↓↓↓

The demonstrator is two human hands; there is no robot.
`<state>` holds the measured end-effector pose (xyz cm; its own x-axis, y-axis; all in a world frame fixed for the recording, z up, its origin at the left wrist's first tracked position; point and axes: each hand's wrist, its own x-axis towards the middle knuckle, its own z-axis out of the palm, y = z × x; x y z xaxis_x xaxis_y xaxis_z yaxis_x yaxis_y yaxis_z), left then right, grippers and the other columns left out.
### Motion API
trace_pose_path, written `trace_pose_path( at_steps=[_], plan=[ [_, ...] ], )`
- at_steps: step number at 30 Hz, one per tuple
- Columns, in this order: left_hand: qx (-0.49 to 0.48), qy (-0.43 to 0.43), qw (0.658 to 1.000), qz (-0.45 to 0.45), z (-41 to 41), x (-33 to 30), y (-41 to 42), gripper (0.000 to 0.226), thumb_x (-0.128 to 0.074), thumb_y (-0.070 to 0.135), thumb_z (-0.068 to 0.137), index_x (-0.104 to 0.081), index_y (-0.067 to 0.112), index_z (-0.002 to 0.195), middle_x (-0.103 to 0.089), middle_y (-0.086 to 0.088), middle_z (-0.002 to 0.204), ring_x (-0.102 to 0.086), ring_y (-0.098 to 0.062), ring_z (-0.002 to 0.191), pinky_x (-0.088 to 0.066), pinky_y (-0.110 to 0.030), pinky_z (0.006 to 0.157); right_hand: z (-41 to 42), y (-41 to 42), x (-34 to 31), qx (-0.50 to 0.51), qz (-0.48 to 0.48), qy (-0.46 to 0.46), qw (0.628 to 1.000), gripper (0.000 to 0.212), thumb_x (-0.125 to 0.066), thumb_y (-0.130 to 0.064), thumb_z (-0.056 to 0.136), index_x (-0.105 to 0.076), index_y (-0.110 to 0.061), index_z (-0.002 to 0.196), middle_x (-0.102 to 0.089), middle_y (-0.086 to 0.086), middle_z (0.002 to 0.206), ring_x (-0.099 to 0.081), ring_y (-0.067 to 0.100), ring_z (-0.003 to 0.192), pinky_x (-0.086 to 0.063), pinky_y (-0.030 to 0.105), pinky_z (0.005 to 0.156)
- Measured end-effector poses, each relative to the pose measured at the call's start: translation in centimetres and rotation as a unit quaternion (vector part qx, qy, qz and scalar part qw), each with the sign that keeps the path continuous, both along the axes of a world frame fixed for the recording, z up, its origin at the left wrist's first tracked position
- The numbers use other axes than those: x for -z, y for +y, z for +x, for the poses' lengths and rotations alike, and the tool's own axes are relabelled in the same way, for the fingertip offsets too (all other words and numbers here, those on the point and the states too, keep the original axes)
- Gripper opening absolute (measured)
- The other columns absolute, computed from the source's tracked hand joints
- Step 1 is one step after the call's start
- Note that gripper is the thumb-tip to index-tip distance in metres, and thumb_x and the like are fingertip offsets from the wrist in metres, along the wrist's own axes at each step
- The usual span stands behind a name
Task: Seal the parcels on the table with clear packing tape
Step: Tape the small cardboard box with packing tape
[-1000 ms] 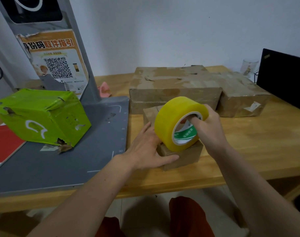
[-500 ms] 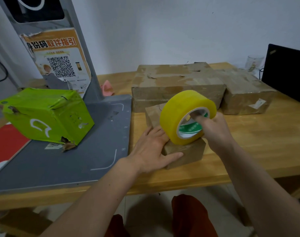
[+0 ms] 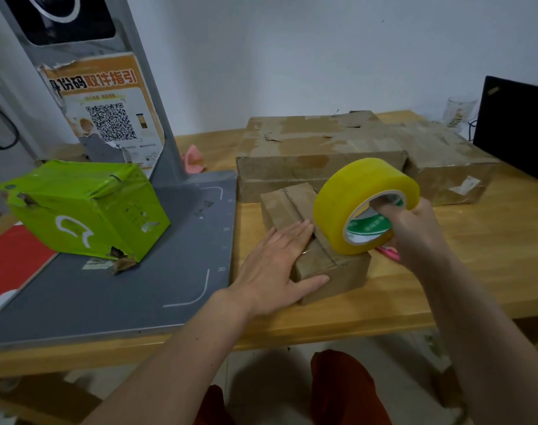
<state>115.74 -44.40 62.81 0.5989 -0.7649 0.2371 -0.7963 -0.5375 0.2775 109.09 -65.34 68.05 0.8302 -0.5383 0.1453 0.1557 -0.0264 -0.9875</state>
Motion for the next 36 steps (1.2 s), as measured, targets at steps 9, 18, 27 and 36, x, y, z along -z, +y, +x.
trace_pose_path(
  at_steps=[9,18,27,36],
  plan=[
    [-0.008,-0.003,1.000,-0.005,-0.2,0.1,0.0,0.094,-0.035,0.076,0.085,-0.015,0.022,0.158,-0.012,0.010,0.165,-0.009,-0.002,0.150,0.000,-0.029,0.124,-0.5,-1.5,0.3,0.032,-0.011,0.007,0.999,0.010,-0.066,-0.014,0.091,-0.068,-0.020,0.083,-0.070,0.004,0.086,-0.068,0.029,0.092,-0.054,0.053,0.087],
    [-0.006,-0.058,0.994,-0.091,0.5,-0.9,-1.2,0.079,-0.056,0.077,0.072,-0.058,0.016,0.122,-0.051,0.002,0.117,-0.047,-0.014,0.108,-0.043,-0.032,0.096,-0.6,-1.0,0.3,0.043,0.023,-0.005,0.999,0.017,-0.064,-0.005,0.090,-0.067,-0.020,0.082,-0.068,0.004,0.084,-0.067,0.023,0.085,-0.055,0.049,0.085],
    [0.031,-0.077,0.994,-0.070,1.0,-0.8,-1.6,0.069,-0.053,0.069,0.080,-0.060,0.019,0.126,-0.057,0.002,0.125,-0.049,-0.014,0.113,-0.045,-0.037,0.093,-0.5,-0.5,-0.1,0.045,0.010,-0.021,0.999,0.022,-0.062,-0.004,0.091,-0.064,-0.022,0.079,-0.066,-0.004,0.076,-0.064,0.006,0.070,-0.054,0.031,0.068],
    [0.057,-0.076,0.989,-0.115,1.1,-0.3,-2.0,0.062,-0.061,0.059,0.080,-0.062,0.009,0.116,-0.050,-0.008,0.121,-0.048,-0.020,0.111,-0.042,-0.031,0.094,-0.5,-0.5,0.4,0.042,0.037,-0.020,0.998,0.012,-0.067,-0.011,0.090,-0.069,-0.020,0.082,-0.071,-0.005,0.079,-0.070,0.010,0.078,-0.057,0.031,0.071]
  ],
)
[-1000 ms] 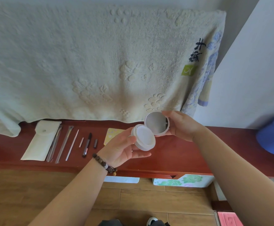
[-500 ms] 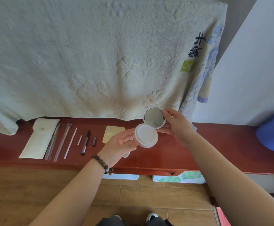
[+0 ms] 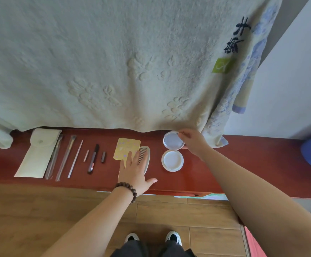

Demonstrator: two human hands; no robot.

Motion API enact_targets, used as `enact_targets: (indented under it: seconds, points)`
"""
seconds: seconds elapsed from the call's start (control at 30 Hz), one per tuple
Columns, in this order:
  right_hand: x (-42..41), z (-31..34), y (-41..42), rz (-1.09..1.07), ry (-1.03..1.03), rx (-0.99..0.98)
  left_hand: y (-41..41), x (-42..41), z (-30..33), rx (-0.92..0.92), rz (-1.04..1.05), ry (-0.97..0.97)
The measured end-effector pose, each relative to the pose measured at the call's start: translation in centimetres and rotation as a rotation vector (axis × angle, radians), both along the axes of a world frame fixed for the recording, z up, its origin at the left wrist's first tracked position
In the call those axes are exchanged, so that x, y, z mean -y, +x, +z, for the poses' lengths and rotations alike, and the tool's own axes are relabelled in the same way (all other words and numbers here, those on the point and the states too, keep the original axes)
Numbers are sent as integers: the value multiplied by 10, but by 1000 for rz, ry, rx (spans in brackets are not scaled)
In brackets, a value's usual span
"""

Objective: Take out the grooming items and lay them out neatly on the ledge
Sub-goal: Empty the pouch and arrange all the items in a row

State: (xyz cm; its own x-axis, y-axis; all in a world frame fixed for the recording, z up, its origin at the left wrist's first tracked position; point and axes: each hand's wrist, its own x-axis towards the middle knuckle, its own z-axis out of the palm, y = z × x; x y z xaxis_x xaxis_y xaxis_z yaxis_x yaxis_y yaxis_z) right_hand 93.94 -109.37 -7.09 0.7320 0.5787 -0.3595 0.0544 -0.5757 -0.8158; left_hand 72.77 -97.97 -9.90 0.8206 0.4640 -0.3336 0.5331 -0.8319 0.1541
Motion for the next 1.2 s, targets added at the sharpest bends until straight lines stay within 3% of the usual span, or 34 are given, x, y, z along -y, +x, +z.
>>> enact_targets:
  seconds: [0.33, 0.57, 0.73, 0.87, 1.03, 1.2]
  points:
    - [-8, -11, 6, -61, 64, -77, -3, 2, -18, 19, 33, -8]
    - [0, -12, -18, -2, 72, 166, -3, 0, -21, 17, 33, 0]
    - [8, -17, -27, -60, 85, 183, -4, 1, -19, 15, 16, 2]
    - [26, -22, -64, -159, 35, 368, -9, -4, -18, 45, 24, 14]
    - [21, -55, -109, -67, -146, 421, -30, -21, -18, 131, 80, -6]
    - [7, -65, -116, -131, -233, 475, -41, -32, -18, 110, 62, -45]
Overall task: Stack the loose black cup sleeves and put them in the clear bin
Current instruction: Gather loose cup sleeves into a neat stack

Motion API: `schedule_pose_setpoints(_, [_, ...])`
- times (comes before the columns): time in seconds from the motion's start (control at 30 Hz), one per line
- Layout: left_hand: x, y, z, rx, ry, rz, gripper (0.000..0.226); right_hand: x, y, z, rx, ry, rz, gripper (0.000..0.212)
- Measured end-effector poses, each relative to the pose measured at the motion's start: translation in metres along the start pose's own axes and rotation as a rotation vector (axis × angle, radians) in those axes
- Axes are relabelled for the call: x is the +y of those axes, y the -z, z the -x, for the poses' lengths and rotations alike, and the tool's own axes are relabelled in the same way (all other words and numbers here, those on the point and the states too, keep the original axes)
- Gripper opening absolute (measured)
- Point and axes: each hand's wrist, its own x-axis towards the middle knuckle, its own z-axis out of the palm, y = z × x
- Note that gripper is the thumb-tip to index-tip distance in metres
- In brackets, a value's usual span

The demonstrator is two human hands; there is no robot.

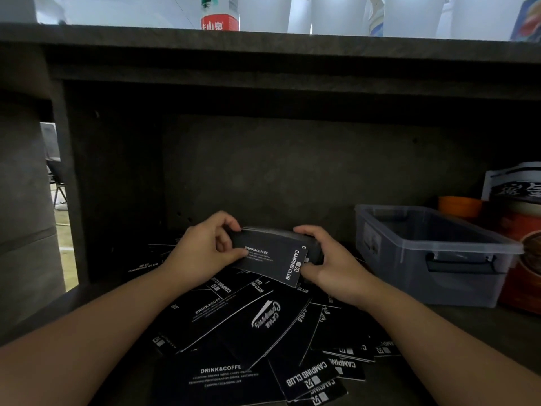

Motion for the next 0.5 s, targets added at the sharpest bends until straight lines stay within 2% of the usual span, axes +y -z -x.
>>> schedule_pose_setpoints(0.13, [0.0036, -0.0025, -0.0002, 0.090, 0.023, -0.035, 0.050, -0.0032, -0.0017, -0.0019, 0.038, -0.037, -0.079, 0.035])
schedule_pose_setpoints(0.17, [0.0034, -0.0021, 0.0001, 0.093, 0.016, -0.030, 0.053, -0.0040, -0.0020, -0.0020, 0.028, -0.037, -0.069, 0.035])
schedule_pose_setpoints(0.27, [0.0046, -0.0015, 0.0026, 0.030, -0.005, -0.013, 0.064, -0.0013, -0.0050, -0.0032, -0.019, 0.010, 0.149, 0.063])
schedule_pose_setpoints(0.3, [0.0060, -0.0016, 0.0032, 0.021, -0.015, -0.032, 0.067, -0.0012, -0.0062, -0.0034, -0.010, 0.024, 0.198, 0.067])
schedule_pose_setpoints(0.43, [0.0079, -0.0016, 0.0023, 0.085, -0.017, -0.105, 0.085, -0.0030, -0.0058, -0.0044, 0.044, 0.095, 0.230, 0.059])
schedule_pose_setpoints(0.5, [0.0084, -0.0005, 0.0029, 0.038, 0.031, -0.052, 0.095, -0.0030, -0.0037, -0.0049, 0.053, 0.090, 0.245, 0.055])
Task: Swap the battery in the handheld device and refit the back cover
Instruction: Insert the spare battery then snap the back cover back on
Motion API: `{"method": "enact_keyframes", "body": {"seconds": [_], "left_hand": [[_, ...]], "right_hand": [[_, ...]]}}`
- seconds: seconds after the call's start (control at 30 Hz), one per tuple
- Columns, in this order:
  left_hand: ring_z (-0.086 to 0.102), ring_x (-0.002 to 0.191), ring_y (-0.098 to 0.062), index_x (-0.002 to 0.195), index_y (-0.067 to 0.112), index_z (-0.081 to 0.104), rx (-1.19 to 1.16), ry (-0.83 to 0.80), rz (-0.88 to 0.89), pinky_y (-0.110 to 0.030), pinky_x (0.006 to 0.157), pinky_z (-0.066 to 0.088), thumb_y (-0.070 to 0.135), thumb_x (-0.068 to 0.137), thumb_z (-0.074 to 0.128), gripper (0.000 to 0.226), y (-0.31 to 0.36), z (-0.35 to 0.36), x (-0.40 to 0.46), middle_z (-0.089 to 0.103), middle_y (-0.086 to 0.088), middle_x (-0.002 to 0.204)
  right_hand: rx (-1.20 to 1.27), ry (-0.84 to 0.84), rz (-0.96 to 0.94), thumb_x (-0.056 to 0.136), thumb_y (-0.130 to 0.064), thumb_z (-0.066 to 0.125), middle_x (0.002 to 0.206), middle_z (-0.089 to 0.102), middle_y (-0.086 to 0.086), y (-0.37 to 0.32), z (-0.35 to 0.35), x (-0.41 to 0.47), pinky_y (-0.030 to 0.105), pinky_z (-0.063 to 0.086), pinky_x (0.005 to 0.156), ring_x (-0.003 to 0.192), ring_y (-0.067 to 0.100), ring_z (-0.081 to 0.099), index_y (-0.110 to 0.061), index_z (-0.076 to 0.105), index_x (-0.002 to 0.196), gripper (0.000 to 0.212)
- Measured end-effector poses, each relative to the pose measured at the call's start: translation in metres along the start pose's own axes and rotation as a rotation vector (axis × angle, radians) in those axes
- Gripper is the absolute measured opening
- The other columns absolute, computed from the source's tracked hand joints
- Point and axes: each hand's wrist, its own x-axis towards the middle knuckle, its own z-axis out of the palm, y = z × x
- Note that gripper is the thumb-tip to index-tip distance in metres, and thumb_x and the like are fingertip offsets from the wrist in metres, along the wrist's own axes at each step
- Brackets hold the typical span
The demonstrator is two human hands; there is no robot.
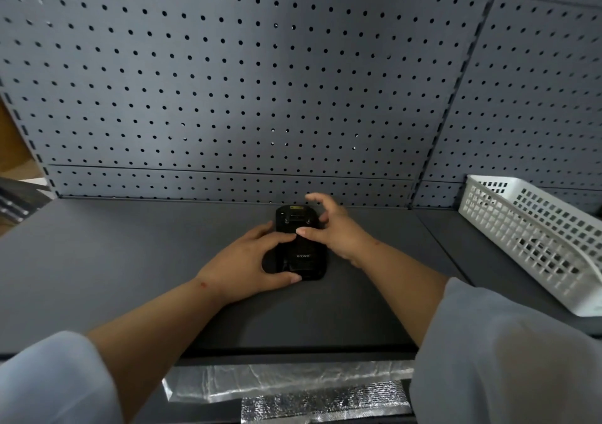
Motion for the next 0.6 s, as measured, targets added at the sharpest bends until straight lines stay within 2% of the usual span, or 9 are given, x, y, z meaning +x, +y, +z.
{"method": "enact_keyframes", "body": {"seconds": [0.07, 0.13, 0.23, 0.33, 0.47, 0.6], "left_hand": [[0.026, 0.134, -0.009, 0.132, 0.035, 0.038, -0.003, 0.001, 0.001, -0.013, 0.101, 0.018, 0.045, 0.072, 0.068, 0.069, -0.001, 0.000, 0.000, 0.025, 0.001, 0.150], [0.028, 0.133, -0.009, 0.132, 0.034, 0.039, -0.011, 0.003, -0.006, -0.013, 0.101, 0.018, 0.045, 0.071, 0.069, 0.069, -0.001, 0.000, 0.001, 0.027, 0.001, 0.149], [0.030, 0.132, -0.010, 0.130, 0.035, 0.041, -0.015, 0.005, -0.016, -0.015, 0.103, 0.021, 0.046, 0.070, 0.070, 0.068, -0.002, 0.000, 0.001, 0.028, 0.000, 0.148], [0.032, 0.131, -0.011, 0.129, 0.038, 0.042, -0.019, 0.001, -0.021, -0.018, 0.104, 0.024, 0.048, 0.069, 0.069, 0.067, -0.003, 0.001, 0.002, 0.029, 0.000, 0.147], [0.033, 0.131, -0.012, 0.129, 0.037, 0.042, -0.005, 0.011, -0.015, -0.018, 0.103, 0.024, 0.047, 0.069, 0.070, 0.066, -0.003, 0.001, 0.002, 0.030, -0.001, 0.146], [0.034, 0.131, -0.013, 0.128, 0.037, 0.043, -0.011, 0.010, -0.016, -0.021, 0.105, 0.027, 0.046, 0.069, 0.070, 0.066, -0.003, 0.001, 0.001, 0.031, -0.002, 0.145]], "right_hand": [[-0.066, 0.034, 0.005, 0.078, -0.031, 0.070, 0.124, 0.038, 0.010, 0.001, -0.002, 0.000, 0.038, 0.039, 0.101, 0.114, 0.023, 0.044, -0.032, 0.034, 0.134, 0.067], [-0.178, 0.055, -0.010, 0.079, -0.038, 0.068, 0.128, 0.040, 0.012, 0.002, -0.002, -0.001, 0.039, 0.038, 0.102, 0.121, 0.026, 0.042, -0.031, 0.037, 0.132, 0.061], [-0.444, 0.119, -0.113, 0.086, -0.045, 0.056, 0.121, 0.047, 0.011, 0.005, 0.001, -0.008, 0.035, 0.037, 0.099, 0.120, 0.027, 0.041, -0.026, 0.048, 0.129, 0.048], [-0.602, 0.168, -0.182, 0.090, -0.047, 0.046, 0.116, 0.051, 0.009, 0.005, 0.002, -0.015, 0.033, 0.036, 0.097, 0.116, 0.026, 0.043, -0.027, 0.053, 0.129, 0.044], [-0.775, 0.133, -0.219, 0.092, -0.049, 0.039, 0.118, 0.052, 0.008, -0.002, -0.002, -0.016, 0.036, 0.035, 0.096, 0.115, 0.025, 0.043, -0.025, 0.050, 0.130, 0.046], [-0.834, 0.068, -0.178, 0.093, -0.051, 0.037, 0.125, 0.051, 0.009, -0.010, -0.004, -0.016, 0.038, 0.034, 0.099, 0.120, 0.026, 0.041, -0.022, 0.047, 0.131, 0.049]]}}
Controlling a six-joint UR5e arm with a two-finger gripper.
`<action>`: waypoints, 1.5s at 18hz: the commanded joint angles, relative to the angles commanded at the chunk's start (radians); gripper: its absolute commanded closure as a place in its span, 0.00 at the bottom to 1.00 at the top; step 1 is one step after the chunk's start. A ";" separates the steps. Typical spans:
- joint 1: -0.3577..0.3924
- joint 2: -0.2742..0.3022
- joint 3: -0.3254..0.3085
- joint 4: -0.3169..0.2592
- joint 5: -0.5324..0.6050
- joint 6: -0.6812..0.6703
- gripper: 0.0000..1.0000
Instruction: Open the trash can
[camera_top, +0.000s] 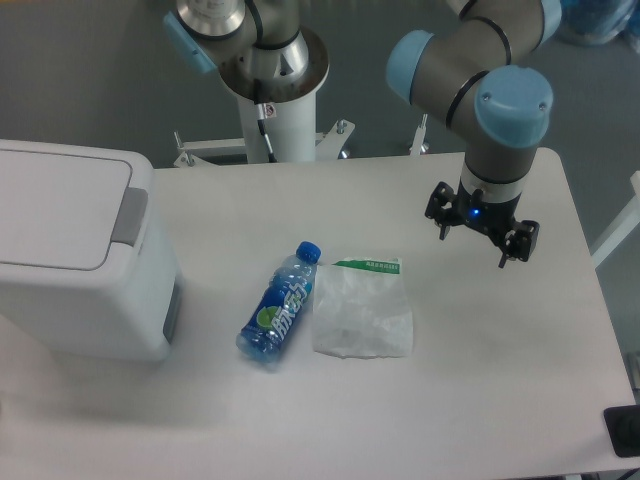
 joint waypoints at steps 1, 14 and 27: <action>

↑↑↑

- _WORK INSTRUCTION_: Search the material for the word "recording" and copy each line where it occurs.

- _YOUR RESPONSE_:
`<state>` holds the measured end-effector pose (xyz cm; its own x-axis, y-axis; all in a world frame fixed for the recording, z up, its origin at the left wrist's first tracked position; point and axes: each hand's wrist, its own x-axis towards the middle knuckle, its own z-axis out of the palm, y = z × x; x y z xaxis_x xaxis_y xaxis_z yaxis_x yaxis_y yaxis_z), left then right, grippers and the other columns left out.
- Measured end-effector poses, each relative to the pose measured at the call's start: translation in centimetres and rotation as a unit quaternion (vector part qx, qy, qz and scalar part qw), each with the sign that keeps the path continuous, both along the axes of a world frame fixed for the recording, z up, its origin at the left wrist's first tracked position
The measured end-effector pose, each relative to the pose measured at the call's start: translation in centimetres and rotation as a rotation vector (axis × angle, radians), both along the axes of a world frame fixed for the recording, z up, its origin at the left wrist's first tracked position
State: (xyz cm; its own x-axis, y-axis; all in a world frame fixed for the recording, z up, its origin at the left wrist's first tracked position; point and axes: each hand's wrist, its own x-axis towards the middle knuckle, its own z-axis out of the palm, y = z × x; x y z xaxis_x xaxis_y xaxis_z yaxis_x yaxis_y yaxis_z) right_hand 93.94 -109.37 -7.09 0.7320 0.5787 -0.3595 0.0544 -0.5757 -0.8158; left_hand 72.77 -97.97 -9.90 0.8206 0.4640 -0.3336 0.5331 -0.8319 0.1541

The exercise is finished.